Note de l’auteur : ce texte à été écrit dans le cadre de
l'Atelier des Madnautes, lors d'une session ayant pour thème : John
Carpenter. Toute ressemblance avec des œuvres telles que Invasion Los
Angeles ou Prince des Ténèbres est donc parfaitement assumée.
Revendiquée, même.
Je somnolais à moitié derrière mon volant.
La nuit était déjà bien avancée, et à la fatigue de
cette heure tardive se mêlait l’alcool ingurgité pendant le repas. Merde,
revoir les potes du lycée, c’était sympa, mais ça me rappelait toujours à quel point
j’étais trop vieux pour ça.
5 ans que je les avais pas vus ; Lucie avait pas
changé, Marc non plus. Enfin, je crois. Je ne l’avais pas trop connu, lui, à
vrai dire. Juste qu’il sortait avec elle. On se demandait ce que cette fille,
première de sa classe scientifique, pouvait faire avec un nerd qui faisait son
BTS électronique… Et ils étaient restés ensemble, et lui avait trouvé un boulot
dans la téléphonie, avait été muté, et elle l’avait suivi. Et voilà qu’ils
étaient de retour dans la région, à l’aune d’une nouvelle mutation, et qu’on se
retrouvait. Sympa, la mutation, à ce qu’il me disait. Il prenait du galon,
était mieux payé, et bossait dans ce nouveau super-central qui gérait des
milliers de téléphones, de portables, de connexions internet…
« Tu passeras devant en repartant, de toute façon ! Le
grand bâtiment à la sortie, 300 mètres après le Carrouf » qu’il m’avait dit.
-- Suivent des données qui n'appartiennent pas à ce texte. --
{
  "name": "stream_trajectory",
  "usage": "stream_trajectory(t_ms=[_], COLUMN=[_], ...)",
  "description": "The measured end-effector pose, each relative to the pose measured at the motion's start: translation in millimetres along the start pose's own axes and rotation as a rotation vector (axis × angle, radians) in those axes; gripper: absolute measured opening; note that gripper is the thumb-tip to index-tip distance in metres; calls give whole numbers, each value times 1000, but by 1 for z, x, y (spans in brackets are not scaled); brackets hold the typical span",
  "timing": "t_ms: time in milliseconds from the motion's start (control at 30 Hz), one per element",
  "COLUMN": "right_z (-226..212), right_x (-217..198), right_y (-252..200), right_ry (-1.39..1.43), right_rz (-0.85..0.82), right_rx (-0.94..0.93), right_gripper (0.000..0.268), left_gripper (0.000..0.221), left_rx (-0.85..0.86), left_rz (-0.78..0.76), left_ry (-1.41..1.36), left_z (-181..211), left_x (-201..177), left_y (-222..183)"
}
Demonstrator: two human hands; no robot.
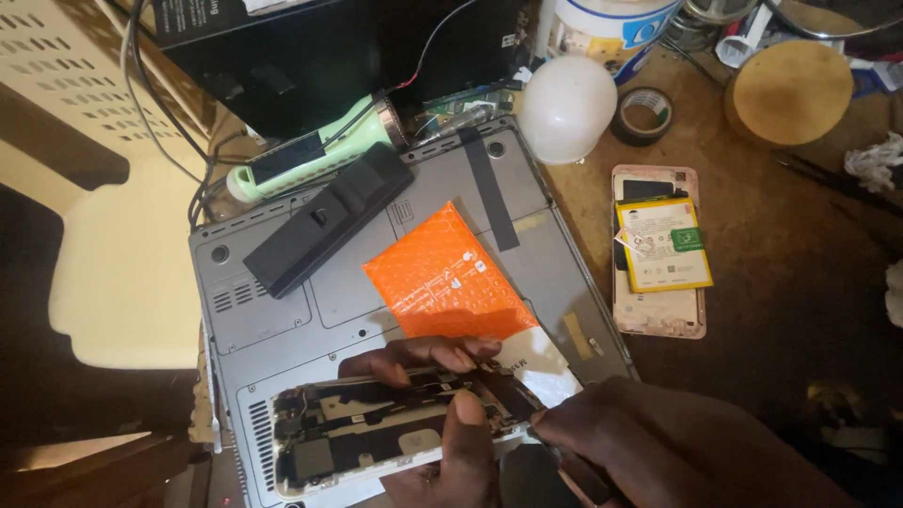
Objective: Using a small tool to disassemble and manipulate internal components of a mobile phone on a repair bench.
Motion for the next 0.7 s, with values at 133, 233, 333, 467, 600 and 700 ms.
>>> stream_trajectory(t_ms=[133,233,333,467,600,700], right_z=[3,5,7,3,-2,1], right_x=[3,6,8,6,4,11], right_y=[4,6,8,-3,-17,3], right_ry=[59,104,148,54,-128,-63], right_rz=[23,39,58,278,599,258], right_rx=[-54,-94,-135,-415,-811,-657], right_gripper=[30,31,32,30,32,25], left_gripper=[29,30,30,32,31,32], left_rx=[-13,11,23,60,44,16], left_rz=[5,4,-7,40,21,39], left_ry=[-24,-13,-2,-32,25,55], left_z=[-1,-2,-1,-4,1,1], left_x=[-1,-2,-2,-3,-1,0], left_y=[0,0,0,-1,1,0])
Point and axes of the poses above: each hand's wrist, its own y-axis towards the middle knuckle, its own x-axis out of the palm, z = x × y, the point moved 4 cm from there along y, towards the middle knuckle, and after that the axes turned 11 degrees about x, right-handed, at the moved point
C’est vrai qu’il était impressionnant son truc. Un
grand cube blanc hérissé d’antennes et de paraboles, brillant dans la nuit sous
la lumière des spots. Je le regardais longuement en roulant, ralentissant mon
allure, comme fasciné…
Un bruit sourd à l’avant. D’instinct, sans même m’en
rendre compte, je freinai. Une masse souple, noire, roula sur le capot et
disparut sur le côté de la voiture. Tétanisé, sorti de ma torpeur par la subite
montée d’adrénaline, je regardais partout. J’aperçus un mouvement dans mon
rétroviseur. La masse sombre était allongée au sol, sur le bord de la route. Je
pensais avoir à faire à un sanglier, ou un chevreuil. Merde. Ça se redressait,
se relevait. Un homme. Autant par inquiétude que par civilité, je sortis de la
voiture.
« Rien de cassé ? » je demandai en
m’approchant. Le gars finissait de se redresser. Il était très grand, quasiment
deux mètres, et visiblement très fin, maigre comme un clou. Pour ne rien
arranger, il était habillé de vêtements amples, presque trop grands pour lui.
Un pantalon de travail et un sweater à capuche, sales et troués. Il m’avait
tout l’air d’être un paumé, un SDF. Pour toute réponse, il me lança un sourire
grimaçant. Il se tenait la jambe droite.
« C’est sûrement rien.
- Vous êtes sûr ? Je peux vous amener aux urgences,
qu’ils vous examinent.
- Non, pas d’hôpital. Ils vont me… non.
- Mais je peux vous ramener. Vous aider. Faire quelque
chose pour vous… Vous avez faim ?
- Oui ! Non. Je… Pardon. »
Comme si c'était à lui d'être gêné pour avoir heurté
ma voiture. Il commençait à marcher, à reprendre sa route en traînant la jambe,
puis, l’esprit déjà ailleurs, il commençait à regarder autour de lui. A
chercher quelque chose par terre.
« Si je peux vous aider… repris-je en le suivant.
- Mes lunettes. J’ai perdu mes lunettes. »
Pas tout à fait le genre de réponse à laquelle je
m’attendais, mais je me mis toutefois à chercher avec lui, à ratisser la route
et les bas-côtés à proximité. Il avait sorti une lampe torche de je-ne-sais-où.
Dans un cri de joie, il se jeta dans le fossé à proximité pour en ressortir
l’instant d’après. Il abaissa sa capuche. Sur son crâne, une calotte luisante.
Toute sa tête, sauf le visage, était couverte de plusieurs couches superposées
et soigneusement scotchées de papier aluminium. J’eus à peine le temps de m’en
étonner qu’il mit ses lunettes. Une grosse monture de plastique rouge pâle
soutenant deux verres teintés verts.
Des lunettes 3D.
Des putains de lunettes 3D de cinéma.